I can see why this book gets a lot of flak from critics. It's kind of like a gender-reversed TWILIGHT, if Edward were a girl named Vivian who was also a werewolf. (Her mom is even named Esme!) But there's so much more about it, too. It's a coming-of-age story that's about pushing boundaries and wanting to grow up but also wanting to explore and find adulthood and be your own person. Vivian has grown up under her wolf pack but she doesn't want to be wedded to convention, and she loathes how juvenile and immature the only other werewolf kids in her pack (all guys of course) are.

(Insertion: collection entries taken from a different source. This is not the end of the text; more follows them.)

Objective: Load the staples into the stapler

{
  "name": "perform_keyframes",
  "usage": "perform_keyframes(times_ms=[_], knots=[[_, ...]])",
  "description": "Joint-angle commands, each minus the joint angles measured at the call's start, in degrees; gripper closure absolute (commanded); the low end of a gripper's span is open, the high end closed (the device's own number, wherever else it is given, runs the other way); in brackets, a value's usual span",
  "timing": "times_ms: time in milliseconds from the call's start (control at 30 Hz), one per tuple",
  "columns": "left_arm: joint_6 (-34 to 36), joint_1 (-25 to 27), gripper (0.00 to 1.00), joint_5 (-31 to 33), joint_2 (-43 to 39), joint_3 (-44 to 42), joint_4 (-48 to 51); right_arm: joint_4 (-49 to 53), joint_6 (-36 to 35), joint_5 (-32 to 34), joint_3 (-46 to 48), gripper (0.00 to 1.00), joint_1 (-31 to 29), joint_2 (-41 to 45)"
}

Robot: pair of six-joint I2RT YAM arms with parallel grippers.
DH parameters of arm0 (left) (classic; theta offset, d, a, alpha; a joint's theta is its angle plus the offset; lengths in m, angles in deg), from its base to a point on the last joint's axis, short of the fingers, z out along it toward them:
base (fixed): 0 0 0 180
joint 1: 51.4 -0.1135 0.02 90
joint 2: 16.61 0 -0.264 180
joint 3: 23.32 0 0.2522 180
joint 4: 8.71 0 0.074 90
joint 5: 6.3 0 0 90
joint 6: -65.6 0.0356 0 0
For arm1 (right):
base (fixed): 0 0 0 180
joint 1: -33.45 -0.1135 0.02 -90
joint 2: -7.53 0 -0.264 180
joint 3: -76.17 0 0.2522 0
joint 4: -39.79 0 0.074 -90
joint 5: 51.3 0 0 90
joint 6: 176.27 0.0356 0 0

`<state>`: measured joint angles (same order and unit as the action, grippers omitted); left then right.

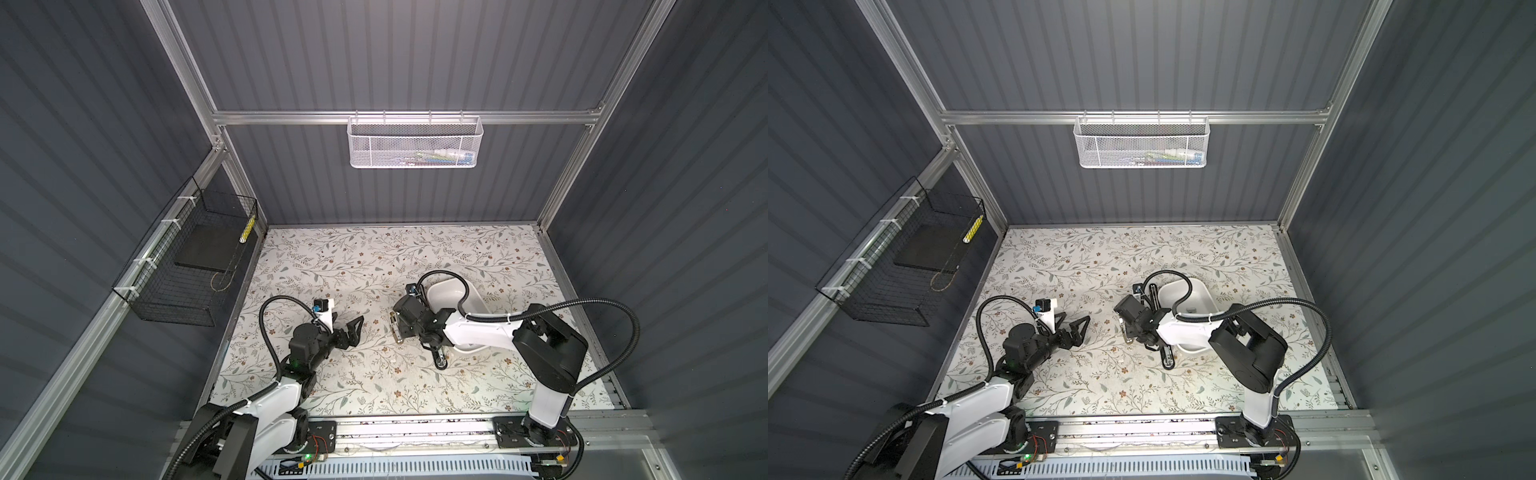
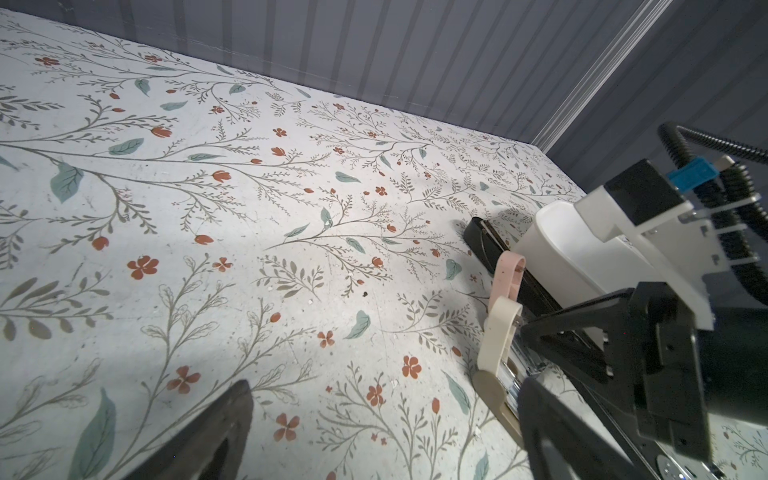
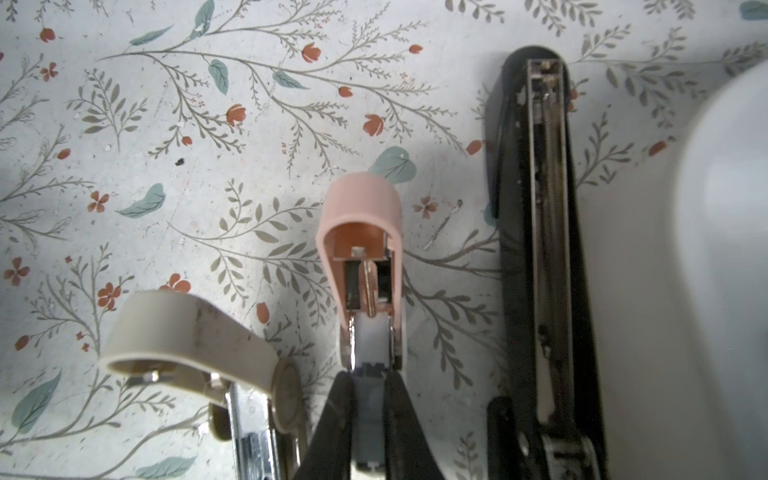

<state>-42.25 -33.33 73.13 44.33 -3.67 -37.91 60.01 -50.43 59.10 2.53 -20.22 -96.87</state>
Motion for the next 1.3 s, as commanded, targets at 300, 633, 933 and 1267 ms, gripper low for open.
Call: perform_keyframes(times_ms=[300,633,933,1267], knots=[[0.0,0.3,0.01,-0.6,0.2,0.9,-1.3,0.7,0.7,1.5,-0.6,1.00,-0.1,-1.1],[0.0,0.4,0.01,-0.7,0.2,1.0,-1.3,0.6,0.7,1.3,-0.7,1.00,-0.1,-1.7],[0.0,0.4,0.01,-0.8,0.3,1.0,-1.3,0.5,1.0,1.1,-0.7,1.00,-0.1,-2.1],[0.0,0.3,0.01,-0.8,0.4,1.1,-1.3,0.8,1.5,0.5,-0.3,1.00,-0.2,-2.4]])
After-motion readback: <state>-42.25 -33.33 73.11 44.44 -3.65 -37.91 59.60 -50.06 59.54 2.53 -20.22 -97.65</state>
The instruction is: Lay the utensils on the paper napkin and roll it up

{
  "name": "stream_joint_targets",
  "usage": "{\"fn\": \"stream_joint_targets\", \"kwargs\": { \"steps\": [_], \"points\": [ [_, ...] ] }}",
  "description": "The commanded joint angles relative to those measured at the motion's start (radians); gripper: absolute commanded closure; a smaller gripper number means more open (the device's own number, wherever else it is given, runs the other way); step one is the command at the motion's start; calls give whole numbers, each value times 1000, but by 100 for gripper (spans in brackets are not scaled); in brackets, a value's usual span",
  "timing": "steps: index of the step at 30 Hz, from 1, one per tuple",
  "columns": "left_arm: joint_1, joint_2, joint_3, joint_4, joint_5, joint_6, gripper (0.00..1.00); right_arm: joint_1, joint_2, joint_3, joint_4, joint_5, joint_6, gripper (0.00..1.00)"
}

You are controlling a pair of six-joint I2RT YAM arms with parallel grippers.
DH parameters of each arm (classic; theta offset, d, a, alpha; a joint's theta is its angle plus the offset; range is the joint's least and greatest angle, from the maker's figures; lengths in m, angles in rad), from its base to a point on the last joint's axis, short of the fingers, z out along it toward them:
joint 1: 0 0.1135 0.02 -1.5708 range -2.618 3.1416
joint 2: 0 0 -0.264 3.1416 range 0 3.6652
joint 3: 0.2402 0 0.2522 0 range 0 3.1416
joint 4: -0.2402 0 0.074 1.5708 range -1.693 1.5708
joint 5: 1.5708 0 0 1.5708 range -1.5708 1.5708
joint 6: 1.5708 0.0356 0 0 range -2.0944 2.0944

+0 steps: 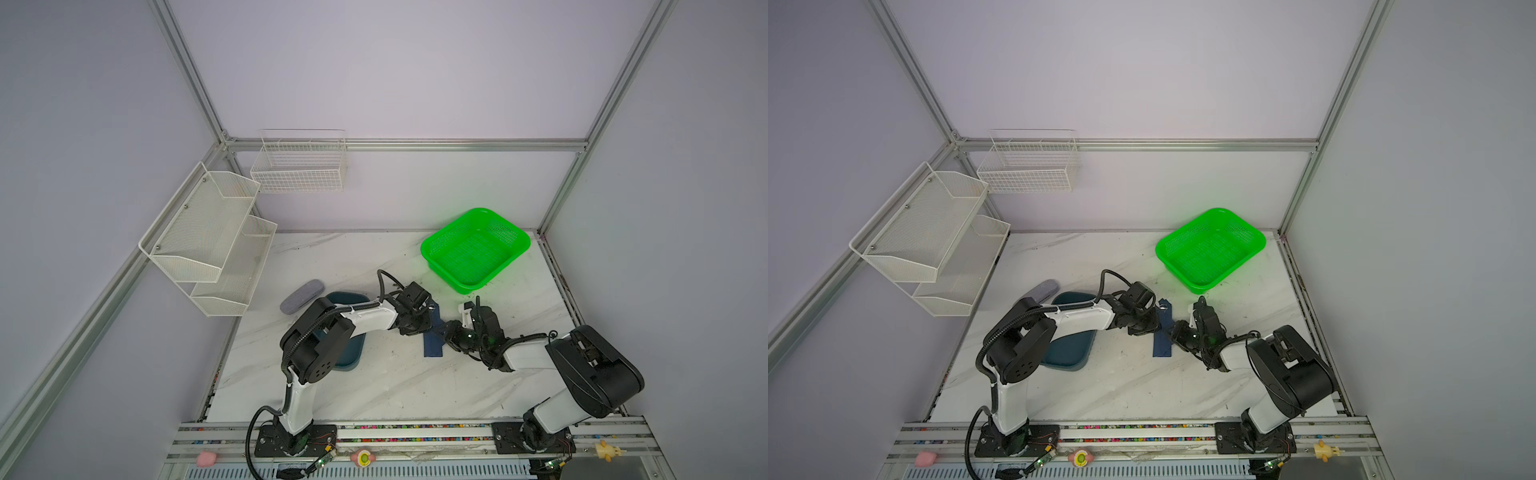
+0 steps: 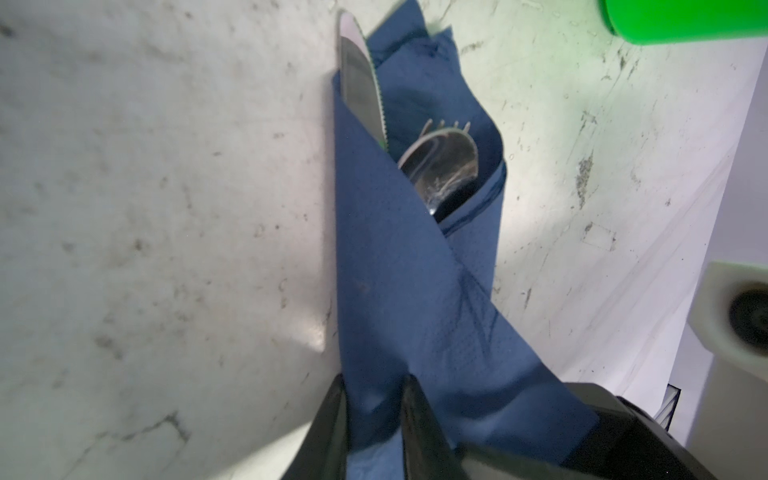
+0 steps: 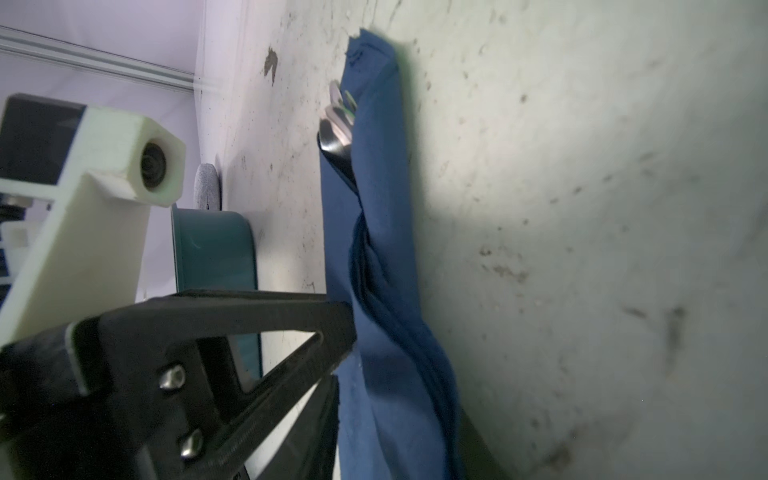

So it's not really any wonder that she would be attracted to their total opposites: a sensitive artist type (Aiden) or a powerful and dominant man who doesn't need to make displays because he owns them (Gabriel).
The weird age gap is uncomfortable, especially since the heroine is underage. If she were seventeen it would have been better, and it would have been even better still if she were eighteen. But I also can see why the author chose to make that choice because sixteen is an age when you can start to feel like you have your whole life figured out (even if you totally don't). Also it was written in the '90s when fewer people had the means of giving a shit. I was mostly able to roll with it because of the fact that Vivian isn't human. I think my favorite parts of the book were actually the action scenes and the scenes describing the political intrigues between the pack members. Even though this is a short book, I felt like a lot of work went into fleshing out the world building and the way they changed. I'm not usually into werewolf books because they're all furry and sweaty and gross, but in this book, paired with the beautiful writing, I felt like Klause really did a great job portraying the beauty of the page.
Also, unlike THE SILVER KISS, which was about vampires (and which I usually prefer), I felt like the heroine was a lot more likable (even if she was a bitch; she was my bitch, you know?). It also has more of a romance ending than THE SILVER KISS, which I feel is more of a love story. Apparently Blood and Chocolate was made into a movie, but I have never seen it. Now I'm kind of curious to see how it compares to the book, which is pretty dark and often brutal. I'm guessing they aged up the heroine and took out a lot of the violence and sex.
I don't know. I kind of liked it. Is that weird?